TASK REQUIREMENTS: Transcribe every record without leaving anything out or changing a word.

Start of INPUT FOR THIS TASK

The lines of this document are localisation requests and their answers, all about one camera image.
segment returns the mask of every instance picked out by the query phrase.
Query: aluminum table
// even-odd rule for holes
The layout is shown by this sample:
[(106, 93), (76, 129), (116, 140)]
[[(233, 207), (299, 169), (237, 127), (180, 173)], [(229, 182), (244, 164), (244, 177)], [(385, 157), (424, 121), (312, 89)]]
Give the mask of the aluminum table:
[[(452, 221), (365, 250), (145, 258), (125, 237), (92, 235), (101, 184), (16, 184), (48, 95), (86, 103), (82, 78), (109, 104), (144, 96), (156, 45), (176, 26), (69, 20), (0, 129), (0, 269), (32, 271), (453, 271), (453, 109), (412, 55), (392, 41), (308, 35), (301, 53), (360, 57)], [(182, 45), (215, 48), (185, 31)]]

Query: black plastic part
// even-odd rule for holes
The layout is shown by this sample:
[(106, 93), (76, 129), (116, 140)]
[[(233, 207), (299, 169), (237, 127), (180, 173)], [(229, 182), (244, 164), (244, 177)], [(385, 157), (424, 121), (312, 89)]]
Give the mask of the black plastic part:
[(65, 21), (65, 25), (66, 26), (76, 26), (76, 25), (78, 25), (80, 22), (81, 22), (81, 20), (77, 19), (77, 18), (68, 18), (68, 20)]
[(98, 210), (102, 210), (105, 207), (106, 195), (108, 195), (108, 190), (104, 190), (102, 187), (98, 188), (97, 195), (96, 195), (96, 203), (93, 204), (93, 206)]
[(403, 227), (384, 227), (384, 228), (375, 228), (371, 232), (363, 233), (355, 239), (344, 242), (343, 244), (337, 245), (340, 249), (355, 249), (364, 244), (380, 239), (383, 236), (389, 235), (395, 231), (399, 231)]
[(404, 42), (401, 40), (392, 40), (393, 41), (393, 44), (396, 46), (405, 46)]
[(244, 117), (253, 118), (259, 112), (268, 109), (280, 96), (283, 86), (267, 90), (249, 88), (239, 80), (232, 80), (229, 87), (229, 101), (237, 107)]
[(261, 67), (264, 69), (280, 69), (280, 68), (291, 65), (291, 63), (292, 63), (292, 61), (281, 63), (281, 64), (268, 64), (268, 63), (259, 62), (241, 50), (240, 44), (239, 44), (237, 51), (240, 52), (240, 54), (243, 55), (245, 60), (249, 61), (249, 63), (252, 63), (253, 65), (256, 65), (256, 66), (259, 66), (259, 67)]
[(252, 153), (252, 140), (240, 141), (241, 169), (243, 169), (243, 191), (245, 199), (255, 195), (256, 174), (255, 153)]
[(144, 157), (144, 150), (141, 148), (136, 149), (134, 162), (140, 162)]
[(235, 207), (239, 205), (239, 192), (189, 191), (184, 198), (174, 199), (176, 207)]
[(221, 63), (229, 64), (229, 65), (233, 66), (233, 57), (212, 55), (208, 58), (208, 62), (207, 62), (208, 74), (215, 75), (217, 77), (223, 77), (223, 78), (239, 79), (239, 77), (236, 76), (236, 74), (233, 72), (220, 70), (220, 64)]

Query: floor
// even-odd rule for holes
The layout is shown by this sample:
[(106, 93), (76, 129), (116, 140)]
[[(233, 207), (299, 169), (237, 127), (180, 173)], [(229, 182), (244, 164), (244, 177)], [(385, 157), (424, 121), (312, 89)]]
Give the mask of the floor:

End of INPUT FOR THIS TASK

ANSWER SECTION:
The lines of this document are localisation requests and their answers, all about one camera image.
segment returns the mask of every instance picked out by the query phrase.
Query: aluminum table
// even-odd rule for holes
The layout is shown by this sample:
[(106, 93), (76, 129), (116, 140)]
[[(233, 207), (299, 169), (237, 127), (180, 173)], [(229, 182), (244, 164), (244, 177)], [(385, 157), (424, 121), (312, 89)]]
Give the mask of the aluminum table:
[[(452, 221), (365, 250), (145, 258), (125, 237), (92, 235), (101, 184), (16, 184), (48, 95), (86, 103), (82, 78), (109, 104), (144, 96), (156, 45), (176, 26), (69, 20), (0, 129), (0, 269), (32, 271), (453, 271), (453, 109), (412, 55), (392, 41), (308, 35), (301, 53), (360, 57)], [(182, 45), (215, 48), (185, 31)]]

Query: black plastic part
// even-odd rule for holes
The layout is shown by this sample:
[(106, 93), (76, 129), (116, 140)]
[[(233, 207), (299, 169), (237, 127), (180, 173)], [(229, 182), (244, 164), (244, 177)], [(385, 157), (424, 121), (312, 89)]]
Give the mask of the black plastic part:
[(65, 21), (65, 25), (66, 26), (76, 26), (76, 25), (78, 25), (80, 22), (81, 22), (81, 20), (77, 19), (77, 18), (68, 18), (68, 20)]
[(98, 210), (102, 210), (105, 207), (106, 195), (108, 195), (108, 190), (104, 190), (102, 187), (98, 188), (97, 195), (96, 195), (96, 203), (93, 204), (93, 206)]
[(403, 227), (384, 227), (384, 228), (375, 228), (371, 232), (363, 233), (355, 239), (344, 242), (343, 244), (337, 245), (340, 249), (355, 249), (364, 244), (380, 239), (383, 236), (389, 235), (395, 231), (399, 231)]
[(404, 42), (401, 40), (392, 40), (393, 41), (393, 44), (396, 46), (405, 46)]
[(244, 117), (253, 118), (259, 112), (268, 109), (280, 96), (283, 86), (267, 90), (249, 88), (239, 80), (232, 80), (229, 87), (229, 101), (237, 107)]
[(261, 67), (264, 69), (280, 69), (280, 68), (291, 65), (291, 63), (292, 63), (292, 61), (281, 63), (281, 64), (268, 64), (268, 63), (259, 62), (241, 50), (240, 44), (239, 44), (237, 51), (240, 52), (240, 54), (243, 55), (245, 60), (249, 61), (249, 63), (252, 63), (253, 65), (256, 65), (256, 66), (259, 66), (259, 67)]
[(252, 153), (252, 140), (240, 141), (241, 169), (243, 169), (243, 191), (245, 199), (255, 195), (256, 174), (255, 153)]
[(144, 157), (144, 150), (141, 148), (136, 149), (134, 162), (140, 162)]
[(235, 207), (239, 205), (239, 192), (189, 191), (184, 198), (174, 199), (176, 207)]
[(221, 63), (229, 64), (229, 65), (233, 66), (233, 57), (212, 55), (208, 58), (208, 62), (207, 62), (208, 74), (215, 75), (217, 77), (223, 77), (223, 78), (239, 79), (239, 77), (236, 76), (236, 74), (233, 72), (220, 70), (220, 64)]

Query: floor
// even-odd rule for holes
The layout is shown by this sample:
[(106, 93), (76, 129), (116, 140)]
[[(233, 207), (299, 169), (237, 127), (180, 173)], [(229, 182), (244, 164), (244, 177)], [(385, 157), (424, 121), (312, 89)]]
Give the mask of the floor:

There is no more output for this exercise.